TRY IT
Search the data below, and report every line in which "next" occurs.

SOURCE DATA

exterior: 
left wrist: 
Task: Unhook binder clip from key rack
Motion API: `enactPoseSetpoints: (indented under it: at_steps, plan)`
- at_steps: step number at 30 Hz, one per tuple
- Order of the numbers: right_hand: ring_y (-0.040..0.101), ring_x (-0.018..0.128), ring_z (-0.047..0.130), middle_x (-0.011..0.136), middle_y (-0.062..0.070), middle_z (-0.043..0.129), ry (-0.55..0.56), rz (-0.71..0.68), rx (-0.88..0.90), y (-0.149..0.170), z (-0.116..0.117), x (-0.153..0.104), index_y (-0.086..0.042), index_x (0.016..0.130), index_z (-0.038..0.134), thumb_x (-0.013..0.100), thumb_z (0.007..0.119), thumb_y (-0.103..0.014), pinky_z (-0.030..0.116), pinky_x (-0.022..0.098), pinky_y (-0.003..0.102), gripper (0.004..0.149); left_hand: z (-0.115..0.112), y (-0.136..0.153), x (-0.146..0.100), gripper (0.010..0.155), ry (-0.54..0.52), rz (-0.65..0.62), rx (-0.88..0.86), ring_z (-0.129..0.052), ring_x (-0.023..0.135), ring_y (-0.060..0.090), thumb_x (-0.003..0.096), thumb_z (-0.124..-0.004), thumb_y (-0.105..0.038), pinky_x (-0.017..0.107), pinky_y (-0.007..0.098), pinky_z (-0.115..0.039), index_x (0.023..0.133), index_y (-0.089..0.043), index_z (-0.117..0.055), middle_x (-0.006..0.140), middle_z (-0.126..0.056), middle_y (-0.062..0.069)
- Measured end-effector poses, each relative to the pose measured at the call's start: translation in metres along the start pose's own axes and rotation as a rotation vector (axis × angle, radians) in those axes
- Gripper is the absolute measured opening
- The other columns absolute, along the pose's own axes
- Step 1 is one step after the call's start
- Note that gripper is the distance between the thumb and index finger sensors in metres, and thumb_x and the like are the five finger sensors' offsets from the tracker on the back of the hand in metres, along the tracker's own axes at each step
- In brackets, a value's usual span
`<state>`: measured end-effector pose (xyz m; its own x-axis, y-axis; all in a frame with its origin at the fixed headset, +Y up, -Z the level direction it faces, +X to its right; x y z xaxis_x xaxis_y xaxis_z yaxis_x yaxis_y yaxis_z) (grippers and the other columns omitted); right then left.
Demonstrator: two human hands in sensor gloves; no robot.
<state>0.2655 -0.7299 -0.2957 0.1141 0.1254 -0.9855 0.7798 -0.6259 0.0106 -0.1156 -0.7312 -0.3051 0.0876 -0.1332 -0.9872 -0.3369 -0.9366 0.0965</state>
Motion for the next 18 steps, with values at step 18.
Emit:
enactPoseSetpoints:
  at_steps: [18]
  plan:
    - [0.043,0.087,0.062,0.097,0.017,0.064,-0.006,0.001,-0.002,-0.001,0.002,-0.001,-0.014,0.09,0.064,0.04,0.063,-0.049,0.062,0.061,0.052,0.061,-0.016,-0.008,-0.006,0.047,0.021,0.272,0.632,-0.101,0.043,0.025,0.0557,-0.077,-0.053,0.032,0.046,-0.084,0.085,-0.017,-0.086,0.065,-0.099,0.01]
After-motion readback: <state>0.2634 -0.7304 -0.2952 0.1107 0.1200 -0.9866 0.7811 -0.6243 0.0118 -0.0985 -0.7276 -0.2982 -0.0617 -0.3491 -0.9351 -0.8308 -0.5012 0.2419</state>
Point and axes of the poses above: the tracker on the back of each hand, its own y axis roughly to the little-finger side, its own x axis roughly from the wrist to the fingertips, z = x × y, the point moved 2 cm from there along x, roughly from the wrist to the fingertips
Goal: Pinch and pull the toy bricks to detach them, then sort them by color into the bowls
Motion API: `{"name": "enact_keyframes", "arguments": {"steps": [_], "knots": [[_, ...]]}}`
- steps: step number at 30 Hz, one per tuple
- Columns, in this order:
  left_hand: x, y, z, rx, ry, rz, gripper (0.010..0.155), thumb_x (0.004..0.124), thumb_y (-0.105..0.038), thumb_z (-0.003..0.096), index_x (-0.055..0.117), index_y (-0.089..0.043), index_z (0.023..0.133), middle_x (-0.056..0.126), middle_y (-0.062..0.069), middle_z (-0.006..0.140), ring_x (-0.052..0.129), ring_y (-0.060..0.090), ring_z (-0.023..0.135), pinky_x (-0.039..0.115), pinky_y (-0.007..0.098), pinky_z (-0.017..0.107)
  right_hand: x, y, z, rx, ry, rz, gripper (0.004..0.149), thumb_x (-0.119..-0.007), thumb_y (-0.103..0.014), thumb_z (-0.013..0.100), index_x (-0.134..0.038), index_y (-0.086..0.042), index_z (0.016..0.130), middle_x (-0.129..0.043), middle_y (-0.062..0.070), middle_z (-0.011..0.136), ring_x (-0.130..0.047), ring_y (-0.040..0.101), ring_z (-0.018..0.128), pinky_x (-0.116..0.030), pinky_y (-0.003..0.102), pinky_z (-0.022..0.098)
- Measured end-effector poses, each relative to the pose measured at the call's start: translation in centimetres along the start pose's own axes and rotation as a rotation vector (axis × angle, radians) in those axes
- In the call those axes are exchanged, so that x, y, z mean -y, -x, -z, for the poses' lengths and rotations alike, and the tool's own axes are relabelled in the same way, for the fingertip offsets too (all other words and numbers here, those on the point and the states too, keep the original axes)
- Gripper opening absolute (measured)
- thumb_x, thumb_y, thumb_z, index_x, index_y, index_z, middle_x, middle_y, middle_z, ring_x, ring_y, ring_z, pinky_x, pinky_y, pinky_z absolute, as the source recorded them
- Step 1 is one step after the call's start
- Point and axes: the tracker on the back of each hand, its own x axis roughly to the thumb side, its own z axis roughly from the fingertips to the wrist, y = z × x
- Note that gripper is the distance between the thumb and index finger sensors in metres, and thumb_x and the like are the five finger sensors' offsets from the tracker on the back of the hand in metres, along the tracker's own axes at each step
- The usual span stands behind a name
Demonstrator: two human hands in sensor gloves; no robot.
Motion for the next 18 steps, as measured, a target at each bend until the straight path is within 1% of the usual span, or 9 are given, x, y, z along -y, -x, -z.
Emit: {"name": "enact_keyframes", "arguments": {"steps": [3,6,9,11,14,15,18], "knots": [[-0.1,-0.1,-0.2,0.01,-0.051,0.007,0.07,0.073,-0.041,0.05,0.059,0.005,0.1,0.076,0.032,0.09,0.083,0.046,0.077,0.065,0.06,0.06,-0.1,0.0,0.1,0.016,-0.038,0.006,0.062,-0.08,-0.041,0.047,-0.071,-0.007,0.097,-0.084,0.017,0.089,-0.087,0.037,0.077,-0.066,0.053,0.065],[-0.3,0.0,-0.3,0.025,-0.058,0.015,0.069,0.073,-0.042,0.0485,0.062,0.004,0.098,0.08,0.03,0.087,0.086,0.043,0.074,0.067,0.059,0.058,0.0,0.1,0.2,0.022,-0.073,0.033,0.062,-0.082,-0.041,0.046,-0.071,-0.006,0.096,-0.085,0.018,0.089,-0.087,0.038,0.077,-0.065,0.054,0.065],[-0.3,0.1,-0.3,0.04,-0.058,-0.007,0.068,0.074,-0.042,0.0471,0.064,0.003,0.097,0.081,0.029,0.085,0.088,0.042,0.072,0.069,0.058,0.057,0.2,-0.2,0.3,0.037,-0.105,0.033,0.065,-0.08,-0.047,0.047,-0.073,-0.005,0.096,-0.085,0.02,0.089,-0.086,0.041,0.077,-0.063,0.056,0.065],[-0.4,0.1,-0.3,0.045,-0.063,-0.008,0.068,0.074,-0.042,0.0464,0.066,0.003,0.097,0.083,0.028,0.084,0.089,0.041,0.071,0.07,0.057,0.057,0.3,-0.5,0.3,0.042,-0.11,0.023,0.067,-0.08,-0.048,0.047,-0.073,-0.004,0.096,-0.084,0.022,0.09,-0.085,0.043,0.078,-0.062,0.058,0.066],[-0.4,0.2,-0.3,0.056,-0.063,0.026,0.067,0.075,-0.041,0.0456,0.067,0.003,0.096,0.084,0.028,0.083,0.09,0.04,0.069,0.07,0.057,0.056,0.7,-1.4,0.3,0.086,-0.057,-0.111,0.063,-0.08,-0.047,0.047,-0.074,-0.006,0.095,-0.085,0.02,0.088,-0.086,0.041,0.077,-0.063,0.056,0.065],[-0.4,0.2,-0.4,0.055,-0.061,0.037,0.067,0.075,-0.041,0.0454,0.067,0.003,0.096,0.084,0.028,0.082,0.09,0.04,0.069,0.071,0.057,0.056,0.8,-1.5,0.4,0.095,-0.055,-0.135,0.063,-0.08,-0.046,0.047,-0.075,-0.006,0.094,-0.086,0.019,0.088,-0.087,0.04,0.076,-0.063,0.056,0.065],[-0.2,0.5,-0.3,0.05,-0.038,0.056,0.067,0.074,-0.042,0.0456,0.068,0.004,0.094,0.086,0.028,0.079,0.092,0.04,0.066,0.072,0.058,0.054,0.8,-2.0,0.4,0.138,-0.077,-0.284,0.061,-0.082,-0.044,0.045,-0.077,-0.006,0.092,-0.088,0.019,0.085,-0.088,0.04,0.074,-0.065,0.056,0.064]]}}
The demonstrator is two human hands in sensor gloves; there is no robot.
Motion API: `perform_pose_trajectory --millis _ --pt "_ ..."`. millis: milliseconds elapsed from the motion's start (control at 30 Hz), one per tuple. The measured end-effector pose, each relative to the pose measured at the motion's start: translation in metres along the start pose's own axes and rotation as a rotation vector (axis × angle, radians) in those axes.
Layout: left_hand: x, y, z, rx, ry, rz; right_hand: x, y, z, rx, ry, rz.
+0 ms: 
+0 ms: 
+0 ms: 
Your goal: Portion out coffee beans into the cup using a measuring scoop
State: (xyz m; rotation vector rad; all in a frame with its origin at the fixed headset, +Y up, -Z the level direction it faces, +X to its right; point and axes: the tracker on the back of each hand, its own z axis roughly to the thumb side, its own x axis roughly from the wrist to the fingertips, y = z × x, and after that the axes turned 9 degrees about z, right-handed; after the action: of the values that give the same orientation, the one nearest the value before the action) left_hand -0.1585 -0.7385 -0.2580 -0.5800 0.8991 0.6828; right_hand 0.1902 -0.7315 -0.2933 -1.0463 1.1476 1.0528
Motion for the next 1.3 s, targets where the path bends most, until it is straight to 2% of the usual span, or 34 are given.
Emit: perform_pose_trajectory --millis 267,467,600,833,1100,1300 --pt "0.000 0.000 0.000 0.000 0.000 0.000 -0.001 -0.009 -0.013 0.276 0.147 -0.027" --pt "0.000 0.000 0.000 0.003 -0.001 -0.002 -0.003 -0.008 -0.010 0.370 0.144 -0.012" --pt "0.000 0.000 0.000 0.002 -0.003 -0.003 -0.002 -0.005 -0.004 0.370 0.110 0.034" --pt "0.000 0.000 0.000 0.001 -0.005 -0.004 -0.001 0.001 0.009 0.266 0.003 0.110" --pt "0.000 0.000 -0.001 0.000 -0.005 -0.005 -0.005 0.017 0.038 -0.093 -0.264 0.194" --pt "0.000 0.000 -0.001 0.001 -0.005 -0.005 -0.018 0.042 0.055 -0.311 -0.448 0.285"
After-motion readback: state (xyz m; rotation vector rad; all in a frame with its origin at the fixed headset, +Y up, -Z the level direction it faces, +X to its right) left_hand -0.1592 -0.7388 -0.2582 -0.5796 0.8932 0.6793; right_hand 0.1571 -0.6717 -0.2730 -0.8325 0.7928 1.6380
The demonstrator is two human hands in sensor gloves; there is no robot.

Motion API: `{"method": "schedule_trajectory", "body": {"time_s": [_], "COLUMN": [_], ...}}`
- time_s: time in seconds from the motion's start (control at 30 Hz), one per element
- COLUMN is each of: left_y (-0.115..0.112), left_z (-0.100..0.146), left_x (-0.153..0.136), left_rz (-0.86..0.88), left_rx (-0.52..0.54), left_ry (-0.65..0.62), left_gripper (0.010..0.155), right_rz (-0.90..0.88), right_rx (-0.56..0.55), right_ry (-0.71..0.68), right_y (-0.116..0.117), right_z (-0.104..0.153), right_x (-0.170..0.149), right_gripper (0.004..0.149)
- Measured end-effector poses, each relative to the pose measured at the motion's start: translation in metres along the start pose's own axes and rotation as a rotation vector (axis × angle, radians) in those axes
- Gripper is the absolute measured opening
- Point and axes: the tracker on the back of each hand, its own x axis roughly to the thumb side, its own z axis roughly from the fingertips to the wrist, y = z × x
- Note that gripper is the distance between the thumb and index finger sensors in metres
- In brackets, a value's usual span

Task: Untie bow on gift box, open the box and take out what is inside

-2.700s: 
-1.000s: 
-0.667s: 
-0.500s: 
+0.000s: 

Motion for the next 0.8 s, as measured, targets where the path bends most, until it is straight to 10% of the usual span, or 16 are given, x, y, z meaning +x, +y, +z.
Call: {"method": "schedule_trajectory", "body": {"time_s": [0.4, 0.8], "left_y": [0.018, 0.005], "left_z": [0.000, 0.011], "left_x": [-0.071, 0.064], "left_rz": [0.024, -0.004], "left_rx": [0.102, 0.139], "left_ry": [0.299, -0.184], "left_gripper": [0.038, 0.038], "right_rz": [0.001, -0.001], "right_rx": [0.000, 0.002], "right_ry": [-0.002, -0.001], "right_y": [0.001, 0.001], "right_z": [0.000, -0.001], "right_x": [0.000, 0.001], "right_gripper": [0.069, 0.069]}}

WRITTEN SOLUTION
Motion for the next 18 steps, with values at step 18.
Motion for the next 18 steps, as measured, a target at each bend until the straight path is within 1% of the usual span, or 9 are given, x, y, z along -y, -x, -z.
Motion for the next 1.3 s, targets where the path bends most, until it is straight to 2% of the usual span, or 34 are given.
Motion for the next 0.8 s, as measured, targets where the path bends most, until it is straight to 10% of the usual span, or 16 are given, x, y, z meaning +x, +y, +z.

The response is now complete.